WHAT IS BEING ASKED
Match the word "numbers". Return each line of the data below where it appears.

______

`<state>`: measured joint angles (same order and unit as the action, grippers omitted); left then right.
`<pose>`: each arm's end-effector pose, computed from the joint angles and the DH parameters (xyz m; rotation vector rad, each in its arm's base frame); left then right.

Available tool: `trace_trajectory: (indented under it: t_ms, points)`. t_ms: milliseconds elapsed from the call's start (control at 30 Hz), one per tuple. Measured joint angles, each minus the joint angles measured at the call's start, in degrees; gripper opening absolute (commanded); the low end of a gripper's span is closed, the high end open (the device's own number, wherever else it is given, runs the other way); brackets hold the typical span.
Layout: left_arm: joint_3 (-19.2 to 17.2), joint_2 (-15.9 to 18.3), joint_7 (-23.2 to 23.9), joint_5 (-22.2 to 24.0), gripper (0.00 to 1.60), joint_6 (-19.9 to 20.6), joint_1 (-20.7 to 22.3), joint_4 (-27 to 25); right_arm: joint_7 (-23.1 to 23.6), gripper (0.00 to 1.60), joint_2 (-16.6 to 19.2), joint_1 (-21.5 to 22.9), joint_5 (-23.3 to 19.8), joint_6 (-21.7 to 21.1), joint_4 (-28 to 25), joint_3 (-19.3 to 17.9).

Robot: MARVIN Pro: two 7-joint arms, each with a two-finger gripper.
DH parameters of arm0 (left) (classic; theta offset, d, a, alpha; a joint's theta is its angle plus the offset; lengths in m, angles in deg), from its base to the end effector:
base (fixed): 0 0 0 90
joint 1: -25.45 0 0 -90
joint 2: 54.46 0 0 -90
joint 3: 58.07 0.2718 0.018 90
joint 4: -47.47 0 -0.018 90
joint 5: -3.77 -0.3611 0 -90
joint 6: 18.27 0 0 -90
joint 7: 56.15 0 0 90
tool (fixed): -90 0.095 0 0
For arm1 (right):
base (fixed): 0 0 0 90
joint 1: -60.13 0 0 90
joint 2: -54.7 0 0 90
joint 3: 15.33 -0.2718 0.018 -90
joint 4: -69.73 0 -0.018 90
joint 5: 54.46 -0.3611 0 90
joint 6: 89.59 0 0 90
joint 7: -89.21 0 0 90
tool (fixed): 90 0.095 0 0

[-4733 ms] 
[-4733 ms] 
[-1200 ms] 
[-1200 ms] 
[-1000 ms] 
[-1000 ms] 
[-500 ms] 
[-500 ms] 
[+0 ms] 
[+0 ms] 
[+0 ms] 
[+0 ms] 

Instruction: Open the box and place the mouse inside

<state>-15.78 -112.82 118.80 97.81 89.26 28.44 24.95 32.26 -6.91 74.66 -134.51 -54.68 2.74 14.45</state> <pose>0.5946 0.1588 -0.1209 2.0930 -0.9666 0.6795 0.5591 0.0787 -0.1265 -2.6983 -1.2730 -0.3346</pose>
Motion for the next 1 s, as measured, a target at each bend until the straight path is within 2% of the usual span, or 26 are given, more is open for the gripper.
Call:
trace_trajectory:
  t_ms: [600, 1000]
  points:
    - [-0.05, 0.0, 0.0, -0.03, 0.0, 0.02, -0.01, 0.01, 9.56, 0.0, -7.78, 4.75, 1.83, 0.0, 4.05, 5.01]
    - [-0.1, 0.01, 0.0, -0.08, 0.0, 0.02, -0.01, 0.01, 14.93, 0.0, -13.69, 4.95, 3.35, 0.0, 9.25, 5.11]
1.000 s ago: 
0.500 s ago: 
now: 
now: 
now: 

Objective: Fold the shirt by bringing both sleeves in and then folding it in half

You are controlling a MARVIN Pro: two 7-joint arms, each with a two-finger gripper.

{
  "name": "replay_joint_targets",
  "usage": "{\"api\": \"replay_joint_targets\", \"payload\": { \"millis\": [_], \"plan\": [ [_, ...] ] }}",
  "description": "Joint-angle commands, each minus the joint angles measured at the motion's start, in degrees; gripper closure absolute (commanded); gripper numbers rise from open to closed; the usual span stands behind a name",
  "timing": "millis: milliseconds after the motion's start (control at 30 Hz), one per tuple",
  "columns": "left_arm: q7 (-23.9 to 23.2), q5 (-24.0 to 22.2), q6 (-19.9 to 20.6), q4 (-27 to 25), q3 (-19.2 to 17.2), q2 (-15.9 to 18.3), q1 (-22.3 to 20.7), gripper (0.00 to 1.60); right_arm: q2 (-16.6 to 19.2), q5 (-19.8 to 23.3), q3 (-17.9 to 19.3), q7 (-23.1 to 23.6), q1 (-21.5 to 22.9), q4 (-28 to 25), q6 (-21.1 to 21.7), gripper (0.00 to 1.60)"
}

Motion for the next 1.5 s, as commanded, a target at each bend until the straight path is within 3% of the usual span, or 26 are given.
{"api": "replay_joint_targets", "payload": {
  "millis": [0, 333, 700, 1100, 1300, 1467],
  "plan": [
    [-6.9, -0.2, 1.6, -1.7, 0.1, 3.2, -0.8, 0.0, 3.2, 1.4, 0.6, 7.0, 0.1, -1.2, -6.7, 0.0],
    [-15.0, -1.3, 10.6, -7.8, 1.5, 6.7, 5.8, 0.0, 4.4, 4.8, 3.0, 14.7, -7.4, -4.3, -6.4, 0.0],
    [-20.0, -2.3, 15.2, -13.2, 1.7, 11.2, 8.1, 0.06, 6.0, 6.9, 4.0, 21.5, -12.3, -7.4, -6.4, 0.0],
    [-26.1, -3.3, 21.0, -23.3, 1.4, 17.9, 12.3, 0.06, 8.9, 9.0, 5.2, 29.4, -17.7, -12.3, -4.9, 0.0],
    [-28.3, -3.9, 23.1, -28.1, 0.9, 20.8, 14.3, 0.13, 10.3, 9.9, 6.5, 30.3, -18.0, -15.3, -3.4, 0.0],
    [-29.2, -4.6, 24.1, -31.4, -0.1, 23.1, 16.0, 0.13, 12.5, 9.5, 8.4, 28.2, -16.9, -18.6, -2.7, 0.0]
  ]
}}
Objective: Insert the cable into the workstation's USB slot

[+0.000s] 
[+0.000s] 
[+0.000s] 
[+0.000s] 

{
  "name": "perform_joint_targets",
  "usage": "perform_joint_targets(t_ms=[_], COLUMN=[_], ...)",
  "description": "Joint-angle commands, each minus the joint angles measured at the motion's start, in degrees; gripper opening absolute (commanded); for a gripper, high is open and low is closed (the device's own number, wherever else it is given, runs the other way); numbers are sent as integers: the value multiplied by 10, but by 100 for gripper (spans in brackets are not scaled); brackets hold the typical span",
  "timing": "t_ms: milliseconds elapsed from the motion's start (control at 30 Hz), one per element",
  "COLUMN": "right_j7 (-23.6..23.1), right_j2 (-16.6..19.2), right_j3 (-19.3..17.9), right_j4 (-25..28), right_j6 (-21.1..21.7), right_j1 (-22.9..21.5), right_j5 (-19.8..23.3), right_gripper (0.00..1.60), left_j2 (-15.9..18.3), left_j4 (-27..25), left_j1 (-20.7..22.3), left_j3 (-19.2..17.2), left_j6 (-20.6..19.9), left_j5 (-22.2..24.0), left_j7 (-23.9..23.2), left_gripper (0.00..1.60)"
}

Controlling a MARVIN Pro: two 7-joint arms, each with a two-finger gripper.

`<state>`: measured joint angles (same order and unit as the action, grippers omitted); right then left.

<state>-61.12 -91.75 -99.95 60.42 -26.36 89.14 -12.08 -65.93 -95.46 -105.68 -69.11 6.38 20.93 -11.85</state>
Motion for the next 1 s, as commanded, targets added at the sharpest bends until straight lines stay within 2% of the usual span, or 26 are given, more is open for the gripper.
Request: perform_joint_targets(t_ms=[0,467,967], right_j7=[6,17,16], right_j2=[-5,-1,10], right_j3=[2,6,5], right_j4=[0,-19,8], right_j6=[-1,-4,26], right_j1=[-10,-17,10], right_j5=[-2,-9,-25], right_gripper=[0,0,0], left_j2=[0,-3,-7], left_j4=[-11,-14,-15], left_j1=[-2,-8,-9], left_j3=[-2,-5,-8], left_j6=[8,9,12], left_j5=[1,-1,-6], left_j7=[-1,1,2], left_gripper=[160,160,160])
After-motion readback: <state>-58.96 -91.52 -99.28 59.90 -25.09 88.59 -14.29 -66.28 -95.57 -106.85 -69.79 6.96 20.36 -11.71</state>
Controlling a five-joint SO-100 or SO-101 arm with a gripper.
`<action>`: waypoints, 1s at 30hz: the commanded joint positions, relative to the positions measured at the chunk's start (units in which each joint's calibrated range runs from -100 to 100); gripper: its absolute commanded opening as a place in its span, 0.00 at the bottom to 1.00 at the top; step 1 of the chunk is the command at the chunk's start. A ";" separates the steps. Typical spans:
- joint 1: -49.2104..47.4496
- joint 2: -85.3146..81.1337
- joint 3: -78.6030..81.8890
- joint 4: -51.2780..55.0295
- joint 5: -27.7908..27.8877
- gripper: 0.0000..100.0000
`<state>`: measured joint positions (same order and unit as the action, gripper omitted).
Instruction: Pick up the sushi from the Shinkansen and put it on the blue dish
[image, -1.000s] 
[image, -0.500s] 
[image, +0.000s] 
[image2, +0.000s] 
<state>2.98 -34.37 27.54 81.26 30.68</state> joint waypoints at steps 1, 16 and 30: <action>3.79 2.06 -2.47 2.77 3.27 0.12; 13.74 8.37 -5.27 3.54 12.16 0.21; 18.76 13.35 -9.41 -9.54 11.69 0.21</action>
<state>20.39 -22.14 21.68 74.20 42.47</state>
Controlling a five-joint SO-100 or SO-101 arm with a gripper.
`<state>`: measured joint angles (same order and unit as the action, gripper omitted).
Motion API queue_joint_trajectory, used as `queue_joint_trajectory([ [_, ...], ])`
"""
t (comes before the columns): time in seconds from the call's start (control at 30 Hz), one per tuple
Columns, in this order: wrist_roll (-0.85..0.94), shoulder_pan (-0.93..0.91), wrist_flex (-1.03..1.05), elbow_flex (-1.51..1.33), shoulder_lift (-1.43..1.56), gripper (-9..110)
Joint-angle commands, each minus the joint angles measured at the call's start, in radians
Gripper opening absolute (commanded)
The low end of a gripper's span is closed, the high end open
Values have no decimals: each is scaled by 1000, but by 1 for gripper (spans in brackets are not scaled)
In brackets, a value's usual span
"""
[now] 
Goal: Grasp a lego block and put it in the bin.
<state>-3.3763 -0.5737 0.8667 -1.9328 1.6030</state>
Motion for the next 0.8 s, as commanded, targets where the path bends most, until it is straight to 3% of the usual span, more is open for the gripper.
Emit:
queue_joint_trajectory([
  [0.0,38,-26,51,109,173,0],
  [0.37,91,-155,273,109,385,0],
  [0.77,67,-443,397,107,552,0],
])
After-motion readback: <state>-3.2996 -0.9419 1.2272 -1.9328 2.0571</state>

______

EXPECTED ANSWER
  "description": "Joint-angle commands, each minus the joint angles measured at the motion's start, in degrees; gripper closure absolute (commanded); gripper numbers rise from open to closed; the usual span stands behind a name",
  "description": "Joint-angle commands, each minus the joint angles measured at the motion's start, in degrees; gripper opening absolute (commanded); for a gripper, high is open and low is closed (the device's own number, wherever else it is given, runs the other way); numbers are sent as integers: the value multiplied by 10, but by 100 for gripper (spans in brackets are not scaled); brackets hold the typical span",

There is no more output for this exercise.